EXERCISE PROMPT - The result should be every line in the data below that carries the string "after".

====== EXCERPTED RECORDS

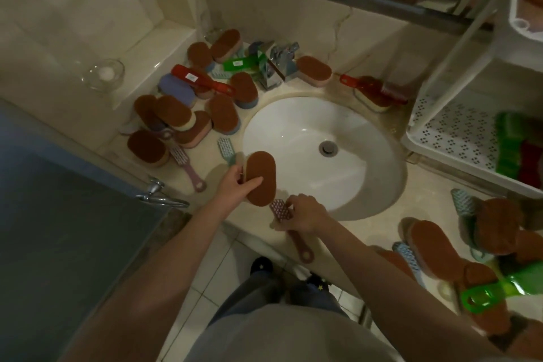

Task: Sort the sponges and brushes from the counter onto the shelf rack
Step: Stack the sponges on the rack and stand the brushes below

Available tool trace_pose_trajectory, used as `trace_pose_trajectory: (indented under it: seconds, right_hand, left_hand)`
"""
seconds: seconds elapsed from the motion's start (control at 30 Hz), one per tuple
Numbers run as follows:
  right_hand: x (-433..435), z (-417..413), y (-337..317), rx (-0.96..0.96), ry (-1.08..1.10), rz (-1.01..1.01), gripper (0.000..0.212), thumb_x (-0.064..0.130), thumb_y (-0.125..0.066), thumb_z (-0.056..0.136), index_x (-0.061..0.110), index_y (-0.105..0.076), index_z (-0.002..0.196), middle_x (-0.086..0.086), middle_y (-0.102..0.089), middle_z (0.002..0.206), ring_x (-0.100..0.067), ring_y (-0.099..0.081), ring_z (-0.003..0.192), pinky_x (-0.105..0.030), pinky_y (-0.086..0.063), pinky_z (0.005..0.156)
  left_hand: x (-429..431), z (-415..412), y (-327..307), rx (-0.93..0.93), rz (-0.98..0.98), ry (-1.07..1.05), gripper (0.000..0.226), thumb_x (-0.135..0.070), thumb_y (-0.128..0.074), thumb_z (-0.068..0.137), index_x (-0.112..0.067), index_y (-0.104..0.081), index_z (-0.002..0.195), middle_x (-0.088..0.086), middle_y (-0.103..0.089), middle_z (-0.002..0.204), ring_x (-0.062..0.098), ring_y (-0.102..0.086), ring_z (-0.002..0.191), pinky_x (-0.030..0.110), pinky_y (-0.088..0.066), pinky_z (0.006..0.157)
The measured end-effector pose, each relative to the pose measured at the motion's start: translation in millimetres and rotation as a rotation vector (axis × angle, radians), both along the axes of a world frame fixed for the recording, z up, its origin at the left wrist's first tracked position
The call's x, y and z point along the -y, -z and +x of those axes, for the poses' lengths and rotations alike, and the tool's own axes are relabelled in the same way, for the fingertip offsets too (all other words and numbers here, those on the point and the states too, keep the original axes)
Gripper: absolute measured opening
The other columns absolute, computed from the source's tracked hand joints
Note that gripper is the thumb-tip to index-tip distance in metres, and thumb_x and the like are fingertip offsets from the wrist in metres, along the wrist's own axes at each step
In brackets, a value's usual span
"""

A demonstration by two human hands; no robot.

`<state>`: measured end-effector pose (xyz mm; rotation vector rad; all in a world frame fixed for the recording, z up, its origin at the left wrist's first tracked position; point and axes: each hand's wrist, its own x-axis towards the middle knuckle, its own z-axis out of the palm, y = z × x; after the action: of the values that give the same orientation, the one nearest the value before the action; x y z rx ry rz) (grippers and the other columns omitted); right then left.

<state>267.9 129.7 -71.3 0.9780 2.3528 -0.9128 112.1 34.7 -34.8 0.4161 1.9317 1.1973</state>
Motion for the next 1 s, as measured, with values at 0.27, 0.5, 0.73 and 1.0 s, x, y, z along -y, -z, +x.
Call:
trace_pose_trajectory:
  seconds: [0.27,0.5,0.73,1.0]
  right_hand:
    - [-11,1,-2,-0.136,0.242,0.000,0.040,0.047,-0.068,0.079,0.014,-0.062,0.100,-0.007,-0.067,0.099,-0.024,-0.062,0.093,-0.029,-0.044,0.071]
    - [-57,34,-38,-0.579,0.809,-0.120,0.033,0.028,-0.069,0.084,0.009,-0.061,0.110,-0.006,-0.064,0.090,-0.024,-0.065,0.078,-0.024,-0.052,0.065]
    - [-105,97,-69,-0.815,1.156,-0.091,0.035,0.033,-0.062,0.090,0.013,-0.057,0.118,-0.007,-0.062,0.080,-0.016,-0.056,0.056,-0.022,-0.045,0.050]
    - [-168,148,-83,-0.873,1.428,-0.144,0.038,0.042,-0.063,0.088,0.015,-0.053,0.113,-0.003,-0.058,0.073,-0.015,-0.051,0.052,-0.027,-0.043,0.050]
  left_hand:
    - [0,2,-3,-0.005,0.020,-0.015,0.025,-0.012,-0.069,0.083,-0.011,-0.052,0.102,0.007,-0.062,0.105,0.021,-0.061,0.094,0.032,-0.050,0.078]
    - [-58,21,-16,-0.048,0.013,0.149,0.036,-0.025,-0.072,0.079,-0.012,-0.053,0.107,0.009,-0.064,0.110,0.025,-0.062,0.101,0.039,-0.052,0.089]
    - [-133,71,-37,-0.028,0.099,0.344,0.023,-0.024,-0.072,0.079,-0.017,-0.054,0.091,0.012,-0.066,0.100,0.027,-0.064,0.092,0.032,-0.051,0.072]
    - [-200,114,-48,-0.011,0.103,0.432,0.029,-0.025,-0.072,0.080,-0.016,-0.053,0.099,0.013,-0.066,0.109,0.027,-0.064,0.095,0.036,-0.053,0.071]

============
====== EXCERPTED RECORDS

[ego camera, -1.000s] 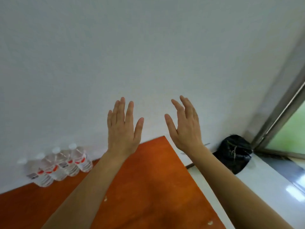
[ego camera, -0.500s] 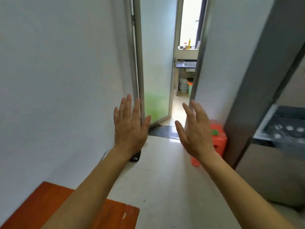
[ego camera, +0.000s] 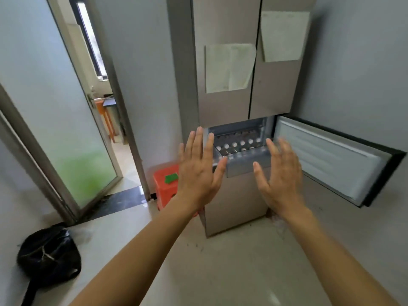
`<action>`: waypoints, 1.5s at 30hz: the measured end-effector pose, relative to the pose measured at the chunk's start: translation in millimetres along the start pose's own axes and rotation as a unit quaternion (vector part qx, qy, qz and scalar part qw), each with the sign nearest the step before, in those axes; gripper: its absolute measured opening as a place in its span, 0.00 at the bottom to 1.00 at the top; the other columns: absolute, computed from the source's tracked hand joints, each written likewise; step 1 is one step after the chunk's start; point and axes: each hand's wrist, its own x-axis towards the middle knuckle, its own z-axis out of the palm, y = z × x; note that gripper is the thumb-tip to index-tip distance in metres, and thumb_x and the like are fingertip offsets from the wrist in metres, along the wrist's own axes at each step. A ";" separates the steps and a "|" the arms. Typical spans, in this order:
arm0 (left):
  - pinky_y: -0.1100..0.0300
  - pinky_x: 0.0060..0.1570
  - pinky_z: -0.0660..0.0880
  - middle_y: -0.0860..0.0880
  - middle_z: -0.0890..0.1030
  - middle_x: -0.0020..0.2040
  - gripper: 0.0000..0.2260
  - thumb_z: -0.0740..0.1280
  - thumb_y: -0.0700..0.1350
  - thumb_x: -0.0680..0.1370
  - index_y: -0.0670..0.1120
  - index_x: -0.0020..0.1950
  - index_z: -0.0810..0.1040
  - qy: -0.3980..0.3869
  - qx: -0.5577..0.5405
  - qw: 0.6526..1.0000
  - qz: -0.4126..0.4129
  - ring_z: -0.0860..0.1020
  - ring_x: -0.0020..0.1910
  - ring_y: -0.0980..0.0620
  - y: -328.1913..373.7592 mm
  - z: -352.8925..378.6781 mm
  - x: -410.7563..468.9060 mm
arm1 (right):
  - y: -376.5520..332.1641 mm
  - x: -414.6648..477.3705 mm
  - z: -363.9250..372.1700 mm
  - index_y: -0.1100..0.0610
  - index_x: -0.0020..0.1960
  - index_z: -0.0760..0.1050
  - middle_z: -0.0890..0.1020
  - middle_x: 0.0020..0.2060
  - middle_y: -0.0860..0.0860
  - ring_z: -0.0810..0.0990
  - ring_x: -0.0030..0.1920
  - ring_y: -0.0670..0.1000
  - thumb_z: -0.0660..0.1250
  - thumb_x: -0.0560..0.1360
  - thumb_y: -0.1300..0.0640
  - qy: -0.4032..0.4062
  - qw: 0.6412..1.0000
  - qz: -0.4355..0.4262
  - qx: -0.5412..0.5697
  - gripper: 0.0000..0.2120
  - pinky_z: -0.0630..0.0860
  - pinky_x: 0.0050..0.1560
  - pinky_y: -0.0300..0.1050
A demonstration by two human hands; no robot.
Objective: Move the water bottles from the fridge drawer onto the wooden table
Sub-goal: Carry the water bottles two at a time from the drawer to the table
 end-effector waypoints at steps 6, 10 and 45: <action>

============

WORKED SOLUTION -
`<state>`: measured end-effector pose (xyz mm; rotation vector rad; all in a world frame fixed for the recording, z up, its origin at the left wrist's first tracked position; point and axes: each hand's wrist, its own x-axis towards the middle knuckle, its own z-axis out of the palm, y = z × x; after the action: of the values that give the same orientation, the one nearest the value before the action; x y z rx ry rz) (grippers and the other columns omitted); right then left.
`<action>`: waypoints, 1.5s at 30hz: the measured end-effector pose, relative to the pose measured at the chunk's start: translation in millimetres along the start pose's own axes and rotation as a unit quaternion (vector part qx, qy, qz and scalar part qw), each with the sign nearest the step before, in those axes; gripper: its absolute measured opening as a place in its span, 0.00 at the bottom to 1.00 at the top; the other columns: absolute, computed from the source's tracked hand joints, each written likewise; step 1 is one step after the chunk's start; point and axes: each hand's wrist, its own x-axis towards the middle knuckle, its own z-axis out of the palm, y = z × x; note that gripper is the thumb-tip to index-tip distance in metres, and thumb_x and the like are fingertip offsets from the wrist in metres, along the wrist's own axes at each step. A ";" separates the steps and a "|" the arms. Typical spans, in this order:

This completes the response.